(The problem): Give all of the data below again exactly, and drop the images.

□ □ □ □ □ □ □

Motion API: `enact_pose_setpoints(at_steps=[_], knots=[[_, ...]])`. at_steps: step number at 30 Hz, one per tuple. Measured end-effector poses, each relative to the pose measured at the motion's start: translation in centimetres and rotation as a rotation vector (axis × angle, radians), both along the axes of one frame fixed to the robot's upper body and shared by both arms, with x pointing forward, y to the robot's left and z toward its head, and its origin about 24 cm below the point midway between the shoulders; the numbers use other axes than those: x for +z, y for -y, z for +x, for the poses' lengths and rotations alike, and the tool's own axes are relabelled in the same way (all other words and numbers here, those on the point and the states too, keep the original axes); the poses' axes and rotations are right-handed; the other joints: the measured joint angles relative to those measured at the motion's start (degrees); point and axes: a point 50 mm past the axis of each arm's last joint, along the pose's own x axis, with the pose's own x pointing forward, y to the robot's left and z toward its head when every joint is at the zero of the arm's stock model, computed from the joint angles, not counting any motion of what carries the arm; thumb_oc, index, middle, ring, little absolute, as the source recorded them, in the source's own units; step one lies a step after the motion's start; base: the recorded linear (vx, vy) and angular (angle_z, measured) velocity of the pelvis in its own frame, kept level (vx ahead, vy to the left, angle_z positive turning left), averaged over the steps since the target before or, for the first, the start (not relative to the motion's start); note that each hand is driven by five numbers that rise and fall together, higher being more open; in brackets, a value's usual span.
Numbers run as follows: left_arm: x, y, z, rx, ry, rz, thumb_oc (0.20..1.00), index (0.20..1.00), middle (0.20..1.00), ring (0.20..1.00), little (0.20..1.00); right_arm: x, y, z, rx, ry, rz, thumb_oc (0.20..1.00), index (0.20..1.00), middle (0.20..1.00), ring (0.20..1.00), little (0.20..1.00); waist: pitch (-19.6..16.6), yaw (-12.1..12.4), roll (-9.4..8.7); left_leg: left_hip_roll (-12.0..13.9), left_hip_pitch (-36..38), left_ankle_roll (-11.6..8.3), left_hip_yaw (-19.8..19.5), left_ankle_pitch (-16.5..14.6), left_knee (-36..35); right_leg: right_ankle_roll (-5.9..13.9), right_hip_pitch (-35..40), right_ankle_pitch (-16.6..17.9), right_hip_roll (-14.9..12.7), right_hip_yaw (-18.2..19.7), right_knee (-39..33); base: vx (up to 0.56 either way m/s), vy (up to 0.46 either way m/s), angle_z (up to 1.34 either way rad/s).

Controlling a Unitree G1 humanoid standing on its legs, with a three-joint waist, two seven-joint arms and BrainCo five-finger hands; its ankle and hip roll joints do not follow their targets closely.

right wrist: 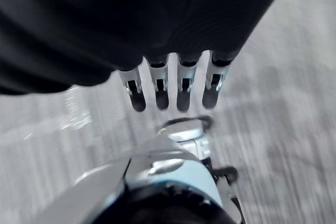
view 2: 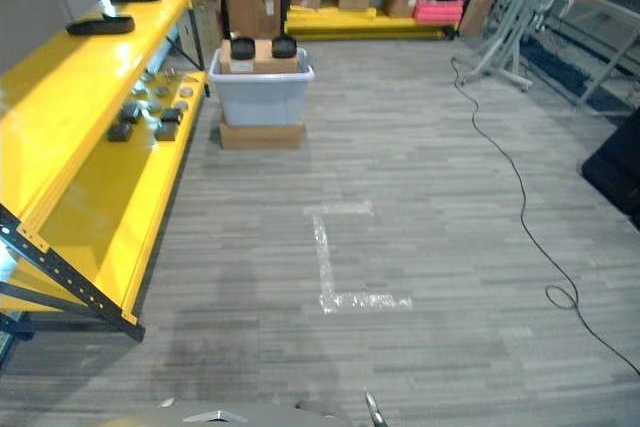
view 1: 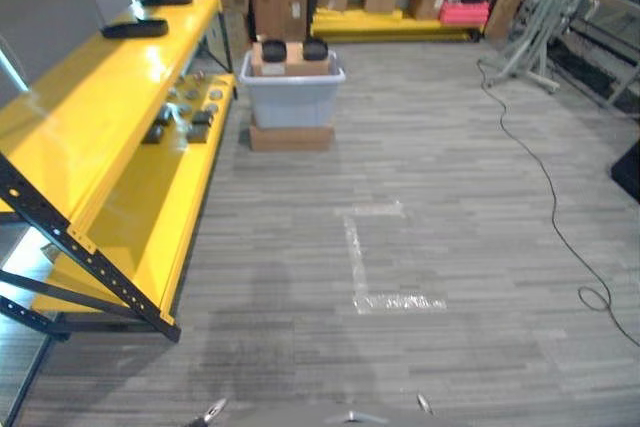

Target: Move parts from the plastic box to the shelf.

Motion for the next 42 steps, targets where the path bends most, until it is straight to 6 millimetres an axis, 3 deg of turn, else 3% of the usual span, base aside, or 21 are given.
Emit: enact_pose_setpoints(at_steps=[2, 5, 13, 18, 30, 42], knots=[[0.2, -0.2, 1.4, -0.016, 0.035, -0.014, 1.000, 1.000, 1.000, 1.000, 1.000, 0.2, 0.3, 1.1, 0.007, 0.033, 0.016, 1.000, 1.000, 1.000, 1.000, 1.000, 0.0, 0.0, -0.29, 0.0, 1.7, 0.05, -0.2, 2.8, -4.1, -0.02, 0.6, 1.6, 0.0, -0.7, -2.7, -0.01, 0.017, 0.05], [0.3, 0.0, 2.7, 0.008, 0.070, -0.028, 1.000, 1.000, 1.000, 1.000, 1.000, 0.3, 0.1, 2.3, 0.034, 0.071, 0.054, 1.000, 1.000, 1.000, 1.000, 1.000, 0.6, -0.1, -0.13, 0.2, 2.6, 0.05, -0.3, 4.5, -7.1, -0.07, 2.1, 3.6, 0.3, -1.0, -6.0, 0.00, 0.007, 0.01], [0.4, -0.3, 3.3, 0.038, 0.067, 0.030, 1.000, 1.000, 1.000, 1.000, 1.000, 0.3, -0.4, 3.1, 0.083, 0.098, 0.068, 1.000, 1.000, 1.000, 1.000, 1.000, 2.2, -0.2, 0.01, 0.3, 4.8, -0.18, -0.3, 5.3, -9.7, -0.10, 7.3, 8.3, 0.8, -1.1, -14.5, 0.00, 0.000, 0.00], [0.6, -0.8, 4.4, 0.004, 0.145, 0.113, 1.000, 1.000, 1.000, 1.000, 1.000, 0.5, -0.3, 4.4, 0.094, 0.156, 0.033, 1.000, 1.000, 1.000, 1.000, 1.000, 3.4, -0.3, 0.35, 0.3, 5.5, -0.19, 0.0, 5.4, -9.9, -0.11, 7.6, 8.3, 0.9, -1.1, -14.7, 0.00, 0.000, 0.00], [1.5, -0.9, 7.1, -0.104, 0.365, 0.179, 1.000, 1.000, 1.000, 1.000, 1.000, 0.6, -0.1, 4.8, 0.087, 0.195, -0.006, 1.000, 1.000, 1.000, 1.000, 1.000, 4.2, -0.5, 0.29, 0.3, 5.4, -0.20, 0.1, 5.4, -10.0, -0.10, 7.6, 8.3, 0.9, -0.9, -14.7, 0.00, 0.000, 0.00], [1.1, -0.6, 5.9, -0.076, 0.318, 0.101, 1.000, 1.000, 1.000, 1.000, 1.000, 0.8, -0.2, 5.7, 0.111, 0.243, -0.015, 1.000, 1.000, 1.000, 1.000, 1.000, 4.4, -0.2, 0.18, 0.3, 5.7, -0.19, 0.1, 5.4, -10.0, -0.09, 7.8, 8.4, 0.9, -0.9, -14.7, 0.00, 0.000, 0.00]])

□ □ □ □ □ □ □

(Answer):
Motion API: `enact_pose_setpoints(at_steps=[_], knots=[[_, ...]])`. at_steps: step number at 30 Hz, one per tuple. Measured end-effector poses, each relative to the pose measured at the motion's start: translation in centimetres and rotation as a rotation vector (axis × angle, radians), both along the axes of one frame fixed to the robot's upper body and shared by both arms, with x pointing forward, y to the robot's left and z toward its head, and its origin about 24 cm below the point midway between the shoulders; the numbers use other axes than those: x for +z, y for -y, z for +x, for the poses' lengths and rotations alike, and the tool's own axes are relabelled in the same way (all other words and numbers here, those on the point and the states too, keep the original axes); the poses' axes and rotations are right-handed; the other joints: the measured joint angles relative to those measured at the motion's start (degrees); point and axes: a point 50 mm past the axis of each arm's last joint, along the pose's own x axis, with the pose's own x pointing forward, y to the robot's left and z toward its head when every joint is at the zero of the arm's stock model, computed from the joint angles, not counting any motion of what carries the arm; thumb_oc, index, middle, ring, little absolute, as the source recorded them, in the source's own units; step one lies a step after the motion's start; base: the recorded linear (vx, vy) and angular (angle_z, measured) velocity of the pelvis in its own frame, kept level (vx ahead, vy to the left, angle_z positive turning left), averaged over the steps since the target before or, for the first, the start (not relative to the motion's start); note that each hand is driven by five numbers that rise and fall together, higher being more open; in brackets, a value's usual span.
Numbers run as follows: left_arm: x, y, z, rx, ry, rz, thumb_oc (0.20..1.00), index (0.20..1.00), middle (0.20..1.00), ring (0.20..1.00), little (0.20..1.00); right_arm: x, y, z, rx, ry, rz, thumb_oc (0.20..1.00), index (0.20..1.00), middle (0.20..1.00), ring (0.20..1.00), little (0.20..1.00); waist: pitch (-19.6..16.6), yaw (-12.1..12.4), roll (-9.4..8.7); left_leg: left_hip_roll (-12.0..13.9), left_hip_pitch (-36..38), left_ankle_roll (-11.6..8.3), left_hip_yaw (-19.8..19.5), left_ankle_pitch (-16.5..14.6), left_knee (-36..35); right_leg: right_ankle_roll (-5.9..13.9), right_hip_pitch (-35..40), right_ankle_pitch (-16.6..17.9), right_hip_roll (-14.9..12.7), right_hip_yaw (-18.2..19.7), right_knee (-39..33); base: vx (up to 0.56 either way m/s), vy (up to 0.46 either way m/s), angle_z (up to 1.34 either way rad/s).

Controlling a Unitree G1 humanoid standing on its legs, with a three-joint waist, two seven-joint arms and BrainCo five-finger hands; its ankle and hip roll joints do not follow their targets closely.

right wrist: 
view 2: 
view 1: 

Target: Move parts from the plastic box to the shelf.

Motion for the next 42 steps, targets where the path bends most, until it is straight to 6 millimetres an axis, 3 deg of turn, else 3% of the usual span, base aside, or 21 are given.
Emit: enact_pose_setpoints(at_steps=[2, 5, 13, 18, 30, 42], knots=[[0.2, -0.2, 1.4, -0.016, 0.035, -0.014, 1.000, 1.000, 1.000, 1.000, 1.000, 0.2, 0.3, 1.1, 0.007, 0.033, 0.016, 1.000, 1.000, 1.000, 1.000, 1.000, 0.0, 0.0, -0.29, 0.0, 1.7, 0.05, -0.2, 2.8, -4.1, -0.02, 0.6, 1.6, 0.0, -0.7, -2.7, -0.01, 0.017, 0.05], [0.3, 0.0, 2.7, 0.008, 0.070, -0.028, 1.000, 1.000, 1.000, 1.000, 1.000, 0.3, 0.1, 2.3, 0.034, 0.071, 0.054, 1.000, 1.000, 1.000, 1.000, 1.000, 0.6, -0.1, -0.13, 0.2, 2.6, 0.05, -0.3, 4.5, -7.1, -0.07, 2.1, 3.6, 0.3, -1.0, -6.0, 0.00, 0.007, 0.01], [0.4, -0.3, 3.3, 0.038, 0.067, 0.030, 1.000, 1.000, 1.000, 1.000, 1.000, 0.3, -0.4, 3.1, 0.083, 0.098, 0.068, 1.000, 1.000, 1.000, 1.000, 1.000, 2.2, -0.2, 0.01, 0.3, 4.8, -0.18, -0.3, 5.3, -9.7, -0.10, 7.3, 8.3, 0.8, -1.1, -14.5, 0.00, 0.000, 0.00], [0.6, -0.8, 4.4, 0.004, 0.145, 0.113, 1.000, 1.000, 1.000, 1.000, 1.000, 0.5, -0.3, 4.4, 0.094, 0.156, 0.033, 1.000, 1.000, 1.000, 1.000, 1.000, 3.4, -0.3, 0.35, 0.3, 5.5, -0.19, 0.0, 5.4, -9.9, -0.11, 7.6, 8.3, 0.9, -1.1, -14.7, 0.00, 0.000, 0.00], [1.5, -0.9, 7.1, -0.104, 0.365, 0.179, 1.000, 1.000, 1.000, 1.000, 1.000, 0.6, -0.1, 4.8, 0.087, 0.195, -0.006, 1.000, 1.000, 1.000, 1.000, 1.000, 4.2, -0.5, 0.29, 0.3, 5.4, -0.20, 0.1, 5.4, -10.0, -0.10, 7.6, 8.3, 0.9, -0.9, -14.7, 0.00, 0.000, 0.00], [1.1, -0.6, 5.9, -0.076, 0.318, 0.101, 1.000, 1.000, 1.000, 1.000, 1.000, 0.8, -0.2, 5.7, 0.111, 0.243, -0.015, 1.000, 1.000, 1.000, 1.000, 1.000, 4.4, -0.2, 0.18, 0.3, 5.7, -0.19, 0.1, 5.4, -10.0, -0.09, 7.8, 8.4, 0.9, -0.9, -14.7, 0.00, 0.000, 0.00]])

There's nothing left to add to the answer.